Parents or guardians of children and adults with a diagnosis of SYNGAP1-related disorder enrolled in the SynGAP Research Fund Database, hosted by Ciitizen, a wholly owned subsidiary of Invitae. In brief, Ciitizen is a patient-centric, real-world data platform that collects longitudinal medical records on behalf of participants by leveraging right of access granted by the Health Insurance Portability and Accountability Act of 1996 (HIPAA). Annotated data from unstructured medical records are transformed using internationally recognized terminologies and constrained to a standard data model: diagnoses, observations, and procedures were mapped to SNOMED CT (US Edition, version 2022_03_01); medications were mapped to RxNorm (version 20AA_220307F); and measurements were mapped to LOINC (version 273). All extracted data are verified by two clinicians with relevant training, who perform source document verification and confirm accuracy of annotation. The database has received an institutional review board (IRB) determination of exemption. Study data were collected from the Ciitizen database and managed using Research Electronic Data Capture (REDCap) tools hosted at Boston Children’s Hospital.12,13
2.2 |. Patient ascertainment and variant classification
We obtained approval from the Boston Children’s Hospital IRB to obtain de-identified clinical data from the Ciitizen database. The Ciitizen platform is available to any individual with a rare neurodevelopmental disorder. However, most participants in this study were recruited in collaboration with SynGAP Research Fund, a global patient advocacy organization. Outreach to individuals with a likely pathogenic or pathogenic SYNGAP1 variant identified at Invitae via routine clinical testing represented an additional recruitment channel.
SYNGAP1 variants were mapped onto the longest isoform 1 of SYNGAP1 (NM_006772.2). CNVs were described using the nomenclature of the Genome Reference Consortium Human Reference sequence version 37 (GRCh37/hg19).
Variant classification was determined by a genetic counselor or physician trained in the American College of Genetic and Genomics (ACMG) variant classification criteria (KNW). We included patients with pathogenic or likely pathogenic (P/LP) SYNGAP1 variants or chromosome 6p21.32 microdeletions that included SYNGAP1 and other genes. Patients with benign variants and variants of uncertain significance (VUS) in SYNGAP1 were excluded, as were patients with P/LP variants in other gene(s) associated with neurodevelopmental disorders.

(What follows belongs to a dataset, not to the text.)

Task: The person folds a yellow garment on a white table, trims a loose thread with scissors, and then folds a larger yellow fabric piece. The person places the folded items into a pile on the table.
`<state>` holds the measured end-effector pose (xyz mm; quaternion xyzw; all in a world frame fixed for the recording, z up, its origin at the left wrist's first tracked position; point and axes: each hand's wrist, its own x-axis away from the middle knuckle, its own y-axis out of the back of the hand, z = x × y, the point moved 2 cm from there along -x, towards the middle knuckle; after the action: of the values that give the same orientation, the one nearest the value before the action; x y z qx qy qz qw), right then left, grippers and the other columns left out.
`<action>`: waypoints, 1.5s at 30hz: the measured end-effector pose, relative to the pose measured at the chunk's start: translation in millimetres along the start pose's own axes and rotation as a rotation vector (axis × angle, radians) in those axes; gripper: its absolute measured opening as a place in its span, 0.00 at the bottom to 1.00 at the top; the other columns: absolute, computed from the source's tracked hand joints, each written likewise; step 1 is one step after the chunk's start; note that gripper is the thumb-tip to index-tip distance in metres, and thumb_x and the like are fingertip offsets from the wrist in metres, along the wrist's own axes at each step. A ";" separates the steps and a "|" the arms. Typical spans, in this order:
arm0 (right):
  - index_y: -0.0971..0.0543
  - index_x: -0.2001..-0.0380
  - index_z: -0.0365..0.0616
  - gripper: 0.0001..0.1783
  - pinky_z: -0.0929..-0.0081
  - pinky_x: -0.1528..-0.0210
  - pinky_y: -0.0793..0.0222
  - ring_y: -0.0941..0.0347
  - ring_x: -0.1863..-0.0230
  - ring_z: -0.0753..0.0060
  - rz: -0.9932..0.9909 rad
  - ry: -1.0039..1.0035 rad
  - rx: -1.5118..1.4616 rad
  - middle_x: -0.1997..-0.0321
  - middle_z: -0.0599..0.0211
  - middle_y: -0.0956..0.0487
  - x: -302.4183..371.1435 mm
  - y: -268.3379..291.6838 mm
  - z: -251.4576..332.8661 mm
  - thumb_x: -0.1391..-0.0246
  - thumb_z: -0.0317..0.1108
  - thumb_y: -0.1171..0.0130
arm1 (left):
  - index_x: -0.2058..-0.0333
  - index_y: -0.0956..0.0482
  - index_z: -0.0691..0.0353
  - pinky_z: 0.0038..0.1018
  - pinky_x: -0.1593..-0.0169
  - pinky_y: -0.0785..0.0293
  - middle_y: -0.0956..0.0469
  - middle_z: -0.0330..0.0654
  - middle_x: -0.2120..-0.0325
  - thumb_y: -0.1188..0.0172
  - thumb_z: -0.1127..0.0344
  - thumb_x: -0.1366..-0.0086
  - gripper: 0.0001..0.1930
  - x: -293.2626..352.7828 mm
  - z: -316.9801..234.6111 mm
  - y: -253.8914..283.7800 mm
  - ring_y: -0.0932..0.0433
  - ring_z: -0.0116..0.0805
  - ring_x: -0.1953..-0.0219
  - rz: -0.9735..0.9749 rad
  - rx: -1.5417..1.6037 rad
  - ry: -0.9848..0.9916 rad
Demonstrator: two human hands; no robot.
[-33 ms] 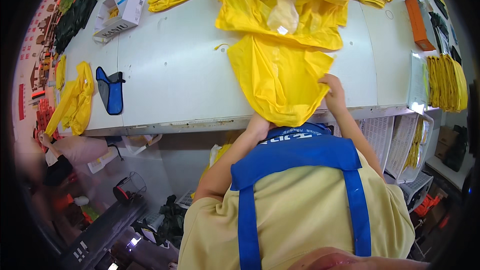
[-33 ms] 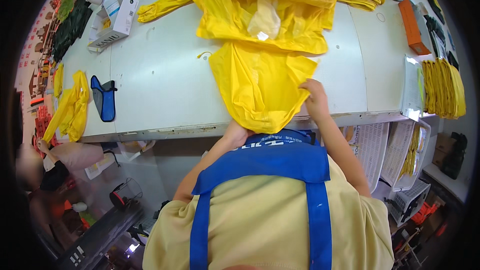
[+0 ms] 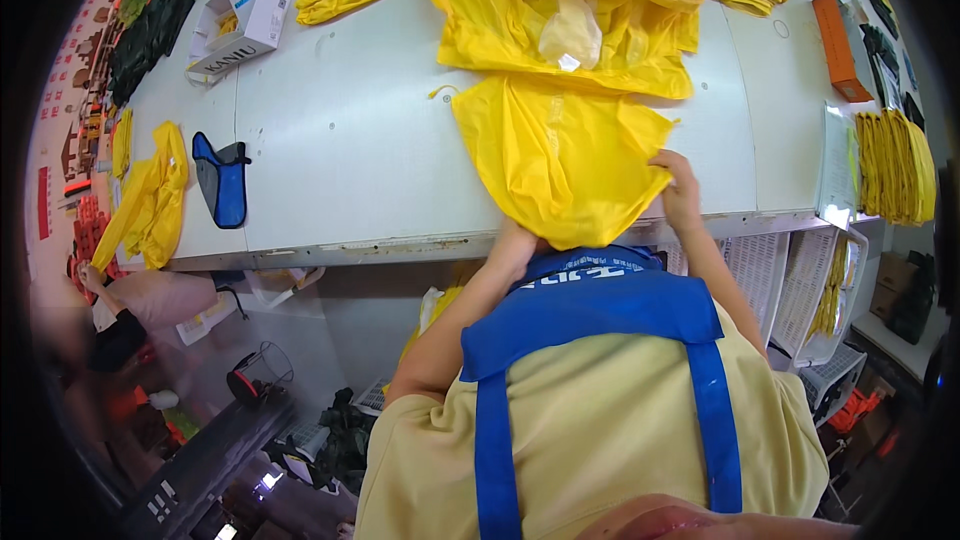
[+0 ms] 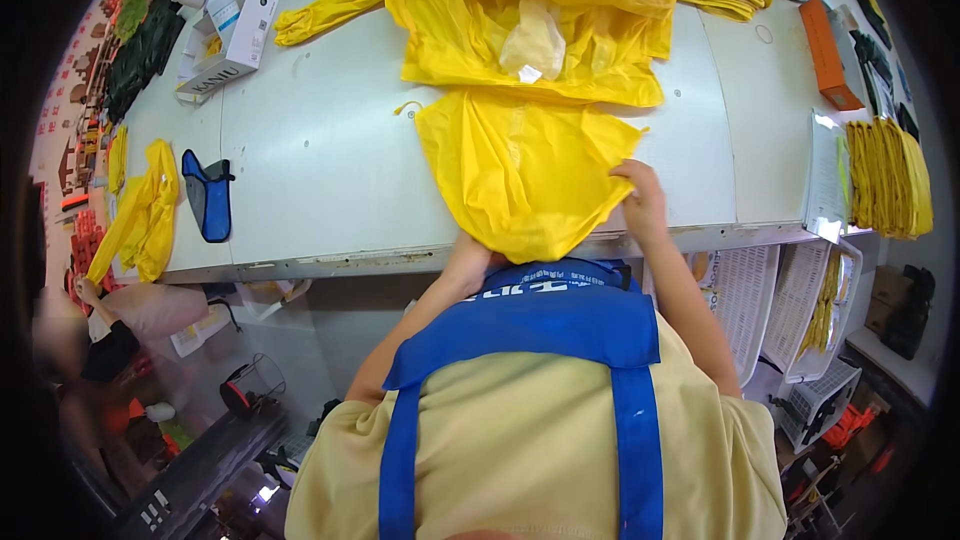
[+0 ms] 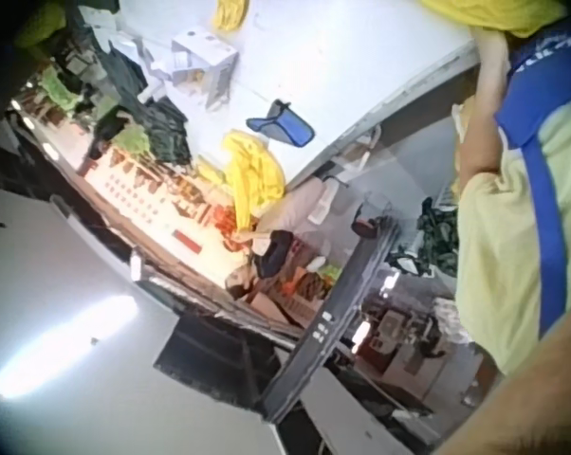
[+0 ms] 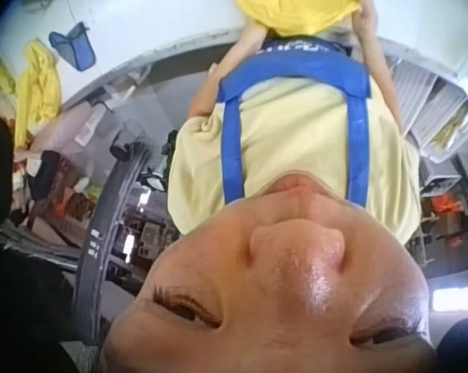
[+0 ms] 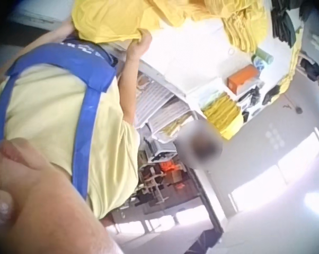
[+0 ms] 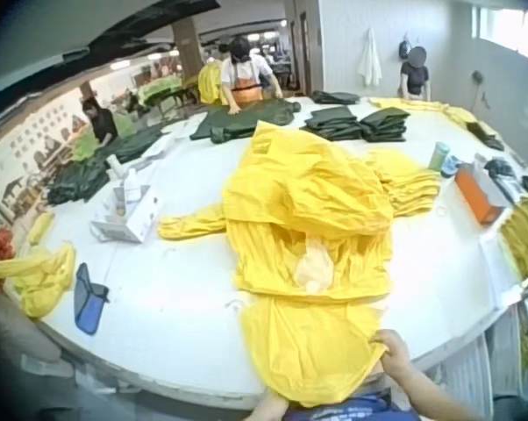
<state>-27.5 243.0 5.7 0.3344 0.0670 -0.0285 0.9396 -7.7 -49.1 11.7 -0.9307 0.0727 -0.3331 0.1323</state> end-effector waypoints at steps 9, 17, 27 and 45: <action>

2.3 |. Genotype–phenotype relationships
We analyzed genotype–phenotype relationships in patient groups according to variant type: truncating (comprising nonsense and frameshift variants), missense variants and in-frame insertions/deletions, intronic variants, and chromosome 6p21.32 microdeletions that included SYNGAP1. GDD and ID phenotypes were determined based on diagnosis codes and assessments within the medical record with corroboration of developmental milestone attainment (or lack thereof) and documentation of clinical exam findings. Epilepsy phenotypes were determined based on definitions from the 2022 International League Against Epilepsy (ILAE) Classification of Epilepsies.14
For a secondary analysis comparing phenotypic features between individuals with predicted loss-of-function variants in exons 1–4 vs exons 5–19, we included all truncating, frameshift, and missense variants predicted to cause loss-of-function through nonsense mediated decay based on in silico predictions in this analysis.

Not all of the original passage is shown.